:: Instructions to follow ::
Find the word "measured" in the records and copy every line where it occurs.

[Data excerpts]
────

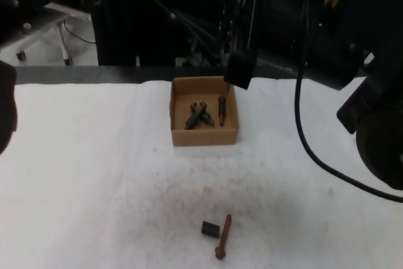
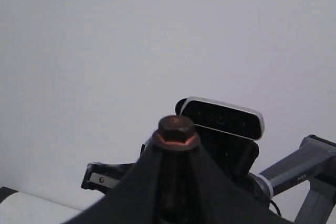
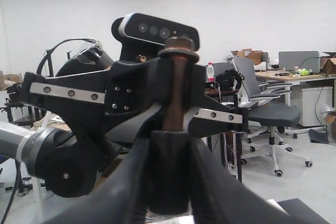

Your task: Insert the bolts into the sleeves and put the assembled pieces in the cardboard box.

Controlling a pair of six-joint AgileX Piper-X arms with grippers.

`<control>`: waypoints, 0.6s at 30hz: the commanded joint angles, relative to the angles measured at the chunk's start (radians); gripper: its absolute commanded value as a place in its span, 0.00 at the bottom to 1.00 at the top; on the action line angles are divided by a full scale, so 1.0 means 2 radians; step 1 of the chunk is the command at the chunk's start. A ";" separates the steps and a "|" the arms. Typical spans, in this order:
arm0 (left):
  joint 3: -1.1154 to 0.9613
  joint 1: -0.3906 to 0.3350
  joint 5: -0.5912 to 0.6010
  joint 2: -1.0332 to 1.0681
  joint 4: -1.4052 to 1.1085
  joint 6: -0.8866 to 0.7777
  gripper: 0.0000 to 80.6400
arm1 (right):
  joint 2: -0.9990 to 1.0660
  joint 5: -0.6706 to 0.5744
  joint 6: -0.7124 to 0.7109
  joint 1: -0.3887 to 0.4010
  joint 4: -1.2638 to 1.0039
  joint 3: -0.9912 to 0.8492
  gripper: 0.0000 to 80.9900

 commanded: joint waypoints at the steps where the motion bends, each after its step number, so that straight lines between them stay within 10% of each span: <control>1: 0.006 0.001 0.019 0.002 0.015 -0.023 0.38 | -0.011 0.001 -0.004 -0.001 -0.020 -0.011 0.08; 5: 0.004 0.000 0.004 0.002 0.015 -0.054 0.68 | -0.011 0.001 -0.004 -0.001 -0.017 -0.011 0.08; 18: -0.056 -0.014 0.005 0.002 0.015 -0.066 0.68 | -0.011 0.001 -0.019 -0.002 0.028 -0.011 0.08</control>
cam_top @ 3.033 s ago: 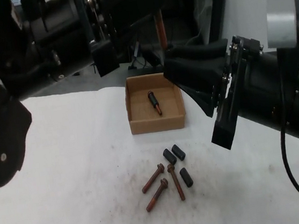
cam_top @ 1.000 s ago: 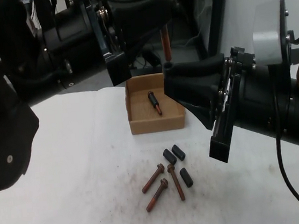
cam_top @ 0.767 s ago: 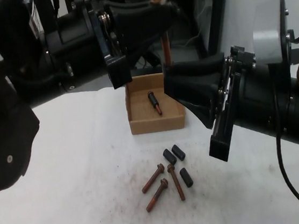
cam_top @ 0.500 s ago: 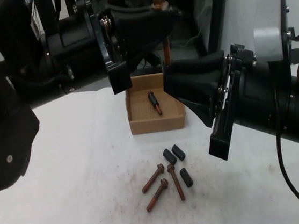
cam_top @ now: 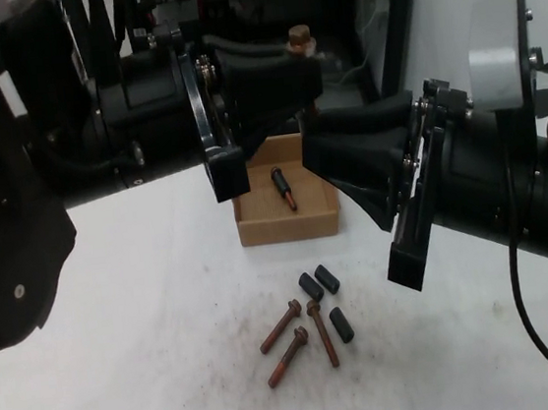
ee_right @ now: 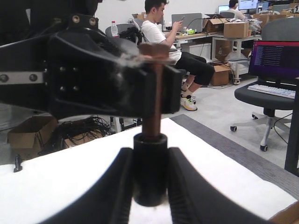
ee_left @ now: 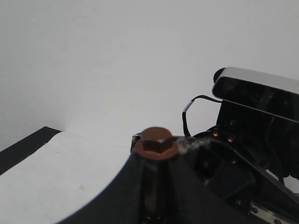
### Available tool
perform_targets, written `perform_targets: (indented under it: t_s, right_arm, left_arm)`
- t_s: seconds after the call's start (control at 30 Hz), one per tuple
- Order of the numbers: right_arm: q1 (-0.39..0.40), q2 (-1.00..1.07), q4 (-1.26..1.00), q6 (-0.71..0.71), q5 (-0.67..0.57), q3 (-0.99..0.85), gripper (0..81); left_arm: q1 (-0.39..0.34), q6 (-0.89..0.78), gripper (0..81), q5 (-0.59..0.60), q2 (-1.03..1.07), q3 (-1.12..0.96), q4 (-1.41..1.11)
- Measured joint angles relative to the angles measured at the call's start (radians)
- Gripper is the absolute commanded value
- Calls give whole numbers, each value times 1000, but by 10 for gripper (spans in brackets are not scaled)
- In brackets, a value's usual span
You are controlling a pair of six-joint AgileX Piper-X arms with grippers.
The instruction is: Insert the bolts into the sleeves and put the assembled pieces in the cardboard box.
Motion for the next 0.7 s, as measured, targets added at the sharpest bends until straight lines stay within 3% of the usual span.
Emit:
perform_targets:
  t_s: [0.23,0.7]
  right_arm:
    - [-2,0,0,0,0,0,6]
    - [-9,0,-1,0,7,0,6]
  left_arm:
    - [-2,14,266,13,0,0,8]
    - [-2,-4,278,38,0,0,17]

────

:: Answer space ::
`<control>`: waypoints, 0.6s at 30hz: the commanded joint angles, relative to the angles measured at the chunk's start (radians); gripper: its absolute commanded value as a place in its span, 0.00 at the bottom to 1.00 at the top; on the action line angles are divided by a full scale, so 1.0 means 2 radians; step 1 of the chunk is the command at the chunk's start. A ";" separates the steps and a "|" the arms. Typical spans, in this order:
- Measured joint angles relative to the angles measured at the call's start (radians)
Motion for the next 0.7 s, as measured, targets added at the sharpest bends until straight lines stay within 3% of the usual span.

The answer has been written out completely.